= Drop (breakdancing move) =

Breakdancing move

Drops are breakdancing techniques that allow b-boys to transition down to the floor and begin performing downrock. Drops may be designed to look flashy, painful, or both. A wide variety of other movements can serve the same purpose, and others such as the kip-up can work in reverse, moving the breaker up from the floor.

==Common drops==
Some of the most common drops are listed below.
===Knee Drop===
This drop makes the breaker seem to kick himself and fall painfully down onto his knee. From a standing position, the left leg lifts backwards. The left foot kicks quickly forward so that it slams into the back of the right knee in a "figure-four" position. As the right leg collapses, the breaker falls forward (not to either side!). Ideally, unseen by observers, the left foot actually sticks out just to the right of the collapsing knee, and the toes should be pulled up hard. Instead of landing on the knee, the breaker lands on the toes of the left foot.

===Sweep Drop===
The breaker drops as one leg sweeps out around in a wide arc. As all the weight shifts to the left leg, the right leg kicks backwards. The left leg bends so that the body sinks toward the floor, and meanwhile, the right leg swings around toward the front of the body.

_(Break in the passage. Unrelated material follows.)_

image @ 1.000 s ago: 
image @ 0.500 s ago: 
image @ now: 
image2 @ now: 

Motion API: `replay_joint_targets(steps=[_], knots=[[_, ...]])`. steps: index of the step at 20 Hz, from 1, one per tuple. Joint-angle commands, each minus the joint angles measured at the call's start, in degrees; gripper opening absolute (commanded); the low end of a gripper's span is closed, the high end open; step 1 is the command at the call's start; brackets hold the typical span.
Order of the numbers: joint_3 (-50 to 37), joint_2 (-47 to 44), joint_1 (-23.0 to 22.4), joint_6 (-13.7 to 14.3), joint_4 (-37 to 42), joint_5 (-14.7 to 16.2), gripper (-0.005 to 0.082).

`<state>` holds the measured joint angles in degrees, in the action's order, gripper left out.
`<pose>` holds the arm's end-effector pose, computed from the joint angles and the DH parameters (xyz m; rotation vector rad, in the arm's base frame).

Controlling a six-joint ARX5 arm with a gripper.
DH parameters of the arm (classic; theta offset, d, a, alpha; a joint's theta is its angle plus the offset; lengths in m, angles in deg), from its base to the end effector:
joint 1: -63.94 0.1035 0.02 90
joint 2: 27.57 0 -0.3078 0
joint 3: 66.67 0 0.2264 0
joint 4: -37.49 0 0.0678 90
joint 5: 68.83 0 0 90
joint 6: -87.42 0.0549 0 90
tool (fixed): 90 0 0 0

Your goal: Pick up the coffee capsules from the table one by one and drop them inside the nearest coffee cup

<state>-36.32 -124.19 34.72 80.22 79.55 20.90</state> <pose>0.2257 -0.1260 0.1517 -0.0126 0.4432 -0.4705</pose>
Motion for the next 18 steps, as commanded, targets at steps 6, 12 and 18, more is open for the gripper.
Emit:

The right (sweeping) leg remains straight throughout. By the time the right leg has swung around to point directly ahead, the left knee should be fully bent and the hands are ready to hit the floor and bear the body's weight. The swinging momentum continues into a 6-step or any other move.

===Coin Drop===
A Coin Drop is a transition made from Toprock directly into a Backspin, or more commonly into Windmills. It requires that the dancer shifts his/her weight from the left leg to the right leg, leans onto his/her right hand and then moves the weight onto his/her left hand/forearm - shoulder while his/her feet leave the ground. The momentum generated from performing a Coin Drop sends the dancer into a spin onto his/her back.